It was one afternoon after receiving a disastrous school report that Skye decided he had suffered enough vicious beatings at the hands of his father and was going to run away from home. Always ready to incite trouble in those around me I helped hatch his plan and offered up my own home as a place of stay. The both of us wedged in a phone booth, I listened in as Skye broke down and told his mother he would not be coming home from school that evening. His mother didn't even attempt to persuade him otherwise, she knew he had good reason, that all that awaited him was a muddy pair of working men's boots ready to kick themselves clean against his fragile lungs. Skye put the phone down, wiped hisb tears into his sleeve and then smiled as only city boys can do.
The bus journey through to Maida Vale was a tense affair. Skye was visibly nervous imagining his mother telling his father what had happened and the anger which that would cause. "Maybe I should go home?" he said as a question, "He'll only turn up at school tomorrow."
"Then we'll skip school... we'll run away from it all. We can hang around the shops, see Notting Hill, walk along the canal. We can look for clay pipes and old bottles... certain ones are worth a fortune!" I suppose my fantasy and romanticism even at that young age seemed too good to turn up - sunny days spent wasting youth and trekking through the city whilst school whistles blew out in the distance. It was a paradise that left us dreaming.
I pushed Skye off the bus and led him on the short walk to my house. I pointed out the little football pitch where we would play, the adventure playground that we could scale after dark to be alone, and the spot on Sutherland Avenue where Richard Branson had almost killed me as I darted out in front of his car. This was North London, a distinct district with tall scary Georgian houses and strange shadows standing behind dark
curtains five floors up holding glasses of wine, knives, or both. It was a place where celebrities hid their problems or went to before rehab. It was a place very far from the large village of Fulham where we had both grown up and grown rotten.

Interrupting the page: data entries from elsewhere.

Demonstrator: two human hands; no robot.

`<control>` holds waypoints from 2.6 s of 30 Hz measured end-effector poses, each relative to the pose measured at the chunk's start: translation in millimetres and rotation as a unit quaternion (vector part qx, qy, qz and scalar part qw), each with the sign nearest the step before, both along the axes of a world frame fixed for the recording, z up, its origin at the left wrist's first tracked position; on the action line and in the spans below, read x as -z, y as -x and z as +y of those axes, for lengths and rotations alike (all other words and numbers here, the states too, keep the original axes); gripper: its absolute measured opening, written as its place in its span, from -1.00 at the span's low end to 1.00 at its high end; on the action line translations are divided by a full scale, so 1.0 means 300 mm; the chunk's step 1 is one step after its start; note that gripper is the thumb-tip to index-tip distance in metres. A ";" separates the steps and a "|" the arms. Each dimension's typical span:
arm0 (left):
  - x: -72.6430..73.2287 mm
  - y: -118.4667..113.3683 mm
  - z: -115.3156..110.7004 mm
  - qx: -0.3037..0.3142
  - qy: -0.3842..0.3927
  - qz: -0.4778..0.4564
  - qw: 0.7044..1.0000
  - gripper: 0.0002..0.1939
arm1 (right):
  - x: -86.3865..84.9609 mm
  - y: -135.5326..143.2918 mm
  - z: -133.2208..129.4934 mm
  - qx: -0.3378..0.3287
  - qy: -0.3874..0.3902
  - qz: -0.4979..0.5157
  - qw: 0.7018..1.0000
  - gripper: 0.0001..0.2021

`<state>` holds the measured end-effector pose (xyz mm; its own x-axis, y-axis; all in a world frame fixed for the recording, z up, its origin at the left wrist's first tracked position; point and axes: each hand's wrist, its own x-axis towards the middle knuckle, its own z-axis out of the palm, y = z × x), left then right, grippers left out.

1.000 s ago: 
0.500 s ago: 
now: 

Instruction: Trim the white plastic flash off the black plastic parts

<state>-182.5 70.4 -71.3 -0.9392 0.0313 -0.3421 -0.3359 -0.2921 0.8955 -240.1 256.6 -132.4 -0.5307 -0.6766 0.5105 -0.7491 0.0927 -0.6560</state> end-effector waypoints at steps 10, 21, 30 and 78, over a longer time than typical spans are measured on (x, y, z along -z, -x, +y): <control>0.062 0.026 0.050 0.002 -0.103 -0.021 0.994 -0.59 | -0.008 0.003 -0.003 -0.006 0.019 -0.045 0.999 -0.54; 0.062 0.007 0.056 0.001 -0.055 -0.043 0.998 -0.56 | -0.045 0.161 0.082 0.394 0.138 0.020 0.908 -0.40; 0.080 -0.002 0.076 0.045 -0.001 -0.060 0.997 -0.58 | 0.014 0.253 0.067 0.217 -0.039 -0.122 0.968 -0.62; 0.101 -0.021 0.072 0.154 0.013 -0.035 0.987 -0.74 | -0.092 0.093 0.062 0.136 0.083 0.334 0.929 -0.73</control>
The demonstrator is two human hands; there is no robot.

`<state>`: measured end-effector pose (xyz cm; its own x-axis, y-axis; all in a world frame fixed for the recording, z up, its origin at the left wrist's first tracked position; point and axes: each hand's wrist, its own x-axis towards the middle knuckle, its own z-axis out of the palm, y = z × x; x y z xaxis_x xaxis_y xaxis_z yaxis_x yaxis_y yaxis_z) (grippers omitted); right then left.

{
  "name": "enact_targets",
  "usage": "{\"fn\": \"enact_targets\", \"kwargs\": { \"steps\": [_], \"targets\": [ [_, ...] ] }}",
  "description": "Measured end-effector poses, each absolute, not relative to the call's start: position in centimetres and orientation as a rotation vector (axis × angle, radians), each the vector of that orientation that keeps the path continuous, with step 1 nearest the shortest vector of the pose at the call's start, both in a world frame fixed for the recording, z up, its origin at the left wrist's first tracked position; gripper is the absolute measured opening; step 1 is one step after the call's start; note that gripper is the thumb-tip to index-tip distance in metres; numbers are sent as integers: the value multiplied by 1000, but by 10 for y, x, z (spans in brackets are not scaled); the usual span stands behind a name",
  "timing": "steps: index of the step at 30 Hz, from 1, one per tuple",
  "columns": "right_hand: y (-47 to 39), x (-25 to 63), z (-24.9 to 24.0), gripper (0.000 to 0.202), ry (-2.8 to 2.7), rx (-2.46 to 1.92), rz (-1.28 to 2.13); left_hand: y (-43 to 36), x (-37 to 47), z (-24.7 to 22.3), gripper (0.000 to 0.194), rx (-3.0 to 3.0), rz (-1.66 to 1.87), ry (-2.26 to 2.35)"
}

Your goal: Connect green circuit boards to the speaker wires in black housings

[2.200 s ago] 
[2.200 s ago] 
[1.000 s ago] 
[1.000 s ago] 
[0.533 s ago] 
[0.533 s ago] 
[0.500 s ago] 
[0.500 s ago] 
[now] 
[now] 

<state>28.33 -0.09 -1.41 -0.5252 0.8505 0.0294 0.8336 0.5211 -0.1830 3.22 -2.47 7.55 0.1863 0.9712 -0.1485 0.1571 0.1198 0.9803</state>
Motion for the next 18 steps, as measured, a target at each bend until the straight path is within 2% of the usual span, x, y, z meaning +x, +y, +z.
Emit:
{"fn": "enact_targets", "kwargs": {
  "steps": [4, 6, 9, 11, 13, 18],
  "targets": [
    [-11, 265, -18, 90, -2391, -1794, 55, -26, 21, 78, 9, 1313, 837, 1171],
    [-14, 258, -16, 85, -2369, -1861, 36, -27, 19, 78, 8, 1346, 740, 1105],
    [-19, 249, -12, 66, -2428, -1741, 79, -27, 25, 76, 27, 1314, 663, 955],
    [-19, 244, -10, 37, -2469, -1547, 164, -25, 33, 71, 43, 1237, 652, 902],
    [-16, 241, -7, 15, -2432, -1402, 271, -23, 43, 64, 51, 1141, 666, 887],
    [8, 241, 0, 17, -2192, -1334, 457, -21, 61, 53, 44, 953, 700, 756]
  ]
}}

Opening my front door I crept in leaving Skye out on the doorstep. "MUM!" I yelled, "is it Okay if my friend stays for a few days? He's having trouble at home and his Dad wants to kill him. It's Skye." From behind the half closed bedroom door came a contemptuous sound not quite human and certainly not English: "Urrerrrghhhh!!!" Being too long to mean "No!" I interpreted as: "Well if he has to, but close my fucking door!" I pulled the door shut and shouted Skye in. He entered cautiously, tiptoeing as if the wrong step could send him falling through the floorboards.
"Why are all the lights off?" he whispered, "and where's the TV?"
"Oh, my mum likes the dark… she suffers terribly from migraine. The TV's broken but we can still listen to the sound."
I showed Skye my bedroom and the fold up mattress which he would sleep on. Then I took him to the kitchen where he looked in horror at the overflowing sink, mouldy soup tins and half full saucepans. Before he had the chance to say anything I explained that my mothers migraines incapacitated her, that the house wasn't usually in such a state. As I led Skye back to my bedroom the toilet door opened and my mother staggered out completely naked. Like a pinball she ricocheted her way off the walls and down the hallway. Just before I died, she swung her pale sick saggy drunken arse around, and advertising a 60's forest of pubic hair she slurred: "Shane, yew mite as well tell SKYE that he's a new face around this manor... that I pay the fucking rent, and if I want to drink, piss and shit ma money up the wall and not do the fucking dishes I WILL. He don't own shit here. He go 'ome, back ta Babylon if he don't fucking like it. CHAR!!!" As often was the case when my mother was drunk she said this whilst alternating between a thick Northern Irish accent and a Jamaican one, both put on and both equally as ridiculous as the other. With a kissing of the lips, she fell into her room and the door slammed shut... silence hung as shocked in the air as I knew Skye was behind me. Like a gambler who has just lost his house and kids on the nose of a horse I stood frozen, staring disbelievingly down the hallway… hoping that by some miracle of nature the world would undo the event that had just passed… that a new result would flash up on the screen. Of course, it never did.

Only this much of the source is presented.